● WORK REQUIRED: Print exactly what the entries say, line by line, from the first line down to the one with "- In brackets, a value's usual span", inclusive.

::: INPUT MATERIAL

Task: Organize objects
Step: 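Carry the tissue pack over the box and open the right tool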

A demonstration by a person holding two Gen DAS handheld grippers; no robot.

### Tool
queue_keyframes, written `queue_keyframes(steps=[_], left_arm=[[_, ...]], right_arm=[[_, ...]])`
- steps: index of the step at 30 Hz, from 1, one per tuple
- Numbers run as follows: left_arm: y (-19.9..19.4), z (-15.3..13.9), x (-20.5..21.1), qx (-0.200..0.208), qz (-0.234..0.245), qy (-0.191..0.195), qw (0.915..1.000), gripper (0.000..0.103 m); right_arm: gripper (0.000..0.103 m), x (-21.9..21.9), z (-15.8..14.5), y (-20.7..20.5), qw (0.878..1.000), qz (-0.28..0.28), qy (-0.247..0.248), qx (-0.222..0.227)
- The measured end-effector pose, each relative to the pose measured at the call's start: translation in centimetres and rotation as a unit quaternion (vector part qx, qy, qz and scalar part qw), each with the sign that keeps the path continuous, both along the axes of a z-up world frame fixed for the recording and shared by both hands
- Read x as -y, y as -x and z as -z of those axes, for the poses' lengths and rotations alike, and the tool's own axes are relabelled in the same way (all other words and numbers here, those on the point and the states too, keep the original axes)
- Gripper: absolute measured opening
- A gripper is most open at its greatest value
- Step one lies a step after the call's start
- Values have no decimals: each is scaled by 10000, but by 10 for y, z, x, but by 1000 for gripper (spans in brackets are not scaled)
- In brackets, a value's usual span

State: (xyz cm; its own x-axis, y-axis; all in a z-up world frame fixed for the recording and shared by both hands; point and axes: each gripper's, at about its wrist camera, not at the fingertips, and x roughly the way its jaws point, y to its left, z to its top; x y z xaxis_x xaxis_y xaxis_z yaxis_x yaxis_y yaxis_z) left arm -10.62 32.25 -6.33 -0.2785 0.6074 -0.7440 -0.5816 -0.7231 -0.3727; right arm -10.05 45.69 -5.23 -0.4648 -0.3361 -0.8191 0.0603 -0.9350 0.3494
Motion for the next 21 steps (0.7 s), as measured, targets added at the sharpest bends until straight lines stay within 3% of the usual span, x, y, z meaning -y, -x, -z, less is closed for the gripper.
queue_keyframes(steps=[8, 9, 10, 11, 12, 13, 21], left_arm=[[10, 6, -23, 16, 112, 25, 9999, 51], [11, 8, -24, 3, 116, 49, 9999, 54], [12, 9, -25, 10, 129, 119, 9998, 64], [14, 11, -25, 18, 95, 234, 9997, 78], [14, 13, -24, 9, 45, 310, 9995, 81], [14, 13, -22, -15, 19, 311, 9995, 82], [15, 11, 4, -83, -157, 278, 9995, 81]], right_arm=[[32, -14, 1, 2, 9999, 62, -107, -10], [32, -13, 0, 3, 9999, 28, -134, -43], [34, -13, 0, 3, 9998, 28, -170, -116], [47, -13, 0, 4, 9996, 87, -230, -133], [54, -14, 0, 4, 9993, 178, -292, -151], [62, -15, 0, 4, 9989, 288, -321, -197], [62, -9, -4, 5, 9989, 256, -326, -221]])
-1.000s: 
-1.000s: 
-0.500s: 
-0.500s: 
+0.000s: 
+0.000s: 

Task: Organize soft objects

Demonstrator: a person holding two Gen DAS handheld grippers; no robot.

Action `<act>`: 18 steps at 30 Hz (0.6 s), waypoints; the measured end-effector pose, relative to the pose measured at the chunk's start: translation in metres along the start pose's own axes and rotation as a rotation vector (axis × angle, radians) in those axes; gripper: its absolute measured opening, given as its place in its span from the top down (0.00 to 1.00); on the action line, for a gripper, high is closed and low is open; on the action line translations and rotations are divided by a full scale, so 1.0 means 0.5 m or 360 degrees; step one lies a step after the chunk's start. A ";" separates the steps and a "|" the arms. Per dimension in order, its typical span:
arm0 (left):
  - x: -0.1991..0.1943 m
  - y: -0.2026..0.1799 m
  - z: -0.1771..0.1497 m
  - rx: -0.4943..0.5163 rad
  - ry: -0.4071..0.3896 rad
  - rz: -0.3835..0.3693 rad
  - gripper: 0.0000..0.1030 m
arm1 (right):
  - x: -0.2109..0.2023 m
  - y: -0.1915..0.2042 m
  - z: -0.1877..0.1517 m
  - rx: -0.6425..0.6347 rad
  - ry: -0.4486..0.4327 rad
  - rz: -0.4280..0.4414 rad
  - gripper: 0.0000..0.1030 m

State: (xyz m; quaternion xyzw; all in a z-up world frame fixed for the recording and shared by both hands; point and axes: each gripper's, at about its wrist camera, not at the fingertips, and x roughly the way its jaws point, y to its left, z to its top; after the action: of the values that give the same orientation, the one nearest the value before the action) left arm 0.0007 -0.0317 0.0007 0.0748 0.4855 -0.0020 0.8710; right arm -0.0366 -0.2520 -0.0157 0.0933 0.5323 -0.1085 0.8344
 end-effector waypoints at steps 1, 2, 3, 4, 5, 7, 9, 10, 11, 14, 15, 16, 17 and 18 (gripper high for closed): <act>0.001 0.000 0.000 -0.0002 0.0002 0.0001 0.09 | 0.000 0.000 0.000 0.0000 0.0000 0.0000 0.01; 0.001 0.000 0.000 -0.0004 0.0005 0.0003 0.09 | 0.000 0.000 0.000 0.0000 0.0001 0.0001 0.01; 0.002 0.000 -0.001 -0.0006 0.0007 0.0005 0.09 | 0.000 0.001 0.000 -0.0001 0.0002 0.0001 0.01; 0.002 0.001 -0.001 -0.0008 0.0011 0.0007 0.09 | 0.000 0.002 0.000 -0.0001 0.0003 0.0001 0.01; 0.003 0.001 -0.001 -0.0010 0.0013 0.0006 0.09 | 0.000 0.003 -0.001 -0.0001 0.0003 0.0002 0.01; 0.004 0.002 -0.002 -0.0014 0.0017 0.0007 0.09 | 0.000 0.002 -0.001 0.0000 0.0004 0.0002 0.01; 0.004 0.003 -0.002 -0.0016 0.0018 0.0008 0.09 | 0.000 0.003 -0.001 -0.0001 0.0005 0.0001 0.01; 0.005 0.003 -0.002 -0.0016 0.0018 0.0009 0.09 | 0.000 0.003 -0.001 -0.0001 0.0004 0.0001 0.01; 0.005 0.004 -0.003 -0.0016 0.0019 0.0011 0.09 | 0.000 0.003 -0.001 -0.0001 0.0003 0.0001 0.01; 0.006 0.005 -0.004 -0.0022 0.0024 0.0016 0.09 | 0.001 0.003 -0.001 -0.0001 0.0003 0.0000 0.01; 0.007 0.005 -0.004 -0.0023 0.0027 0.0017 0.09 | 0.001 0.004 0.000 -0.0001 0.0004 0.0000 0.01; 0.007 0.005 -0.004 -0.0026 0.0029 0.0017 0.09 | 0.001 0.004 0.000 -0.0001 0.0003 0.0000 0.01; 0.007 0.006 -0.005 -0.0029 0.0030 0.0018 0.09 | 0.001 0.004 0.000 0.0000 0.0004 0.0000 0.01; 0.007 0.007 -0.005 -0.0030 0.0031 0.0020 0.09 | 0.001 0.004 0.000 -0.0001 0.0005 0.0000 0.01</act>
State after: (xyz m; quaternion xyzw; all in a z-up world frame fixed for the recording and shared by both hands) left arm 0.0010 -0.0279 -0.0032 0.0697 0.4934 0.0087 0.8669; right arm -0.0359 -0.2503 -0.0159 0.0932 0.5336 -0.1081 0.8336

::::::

● TASK RESPONSE:
Task: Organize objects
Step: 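Carry the tissue pack over the box and open the right tool
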
A demonstration by a person holding two Gen DAS handheld grippers; no robot.

### Tool
queue_keyframes, written `queue_keyframes(steps=[_], left_arm=[[_, ...]], right_arm=[[_, ...]])`
- steps: index of the step at 30 Hz, from 1, one per tuple
- Numbers run as follows: left_arm: y (-19.9..19.4), z (-15.3..13.9), x (-20.5..21.1), qx (-0.200..0.208), qz (-0.234..0.245), qy (-0.191..0.195), qw (0.915..1.000), gripper (0.000..0.103 m); right_arm: gripper (0.000..0.103 m), x (-21.9..21.9), z (-15.8..14.5), y (-20.7..20.5), qw (0.878..1.000), qz (-0.28..0.28), qy (-0.247..0.248), qx (-0.222..0.227)
- The measured end-effector pose, each relative to the pose measured at the call's start: translation in centimetres and rotation as a unit quaternion (vector part qx, qy, qz and scalar part qw), each with the sign that keeps the path continuous, both along the axes of a z-up world frame fixed for the recording and shared by both hands
- Read x as -y, y as -x and z as -z of those axes, for the poses' lengths and rotations alike, and the tool's own axes are relabelled in the same way (all other words and numbers here, those on the point and the states too, keep the original axes)
- Gripper: absolute measured opening
- A gripper is most open at its greatest value
- Step one lies a step after the call's start
- Values have no decimals: each is scaled by 10000, but by 10 for y, z, x, but by 1000 for gripper (spans in brackets are not scaled)
- In brackets, a value's usual span

No more work remains for this exercise.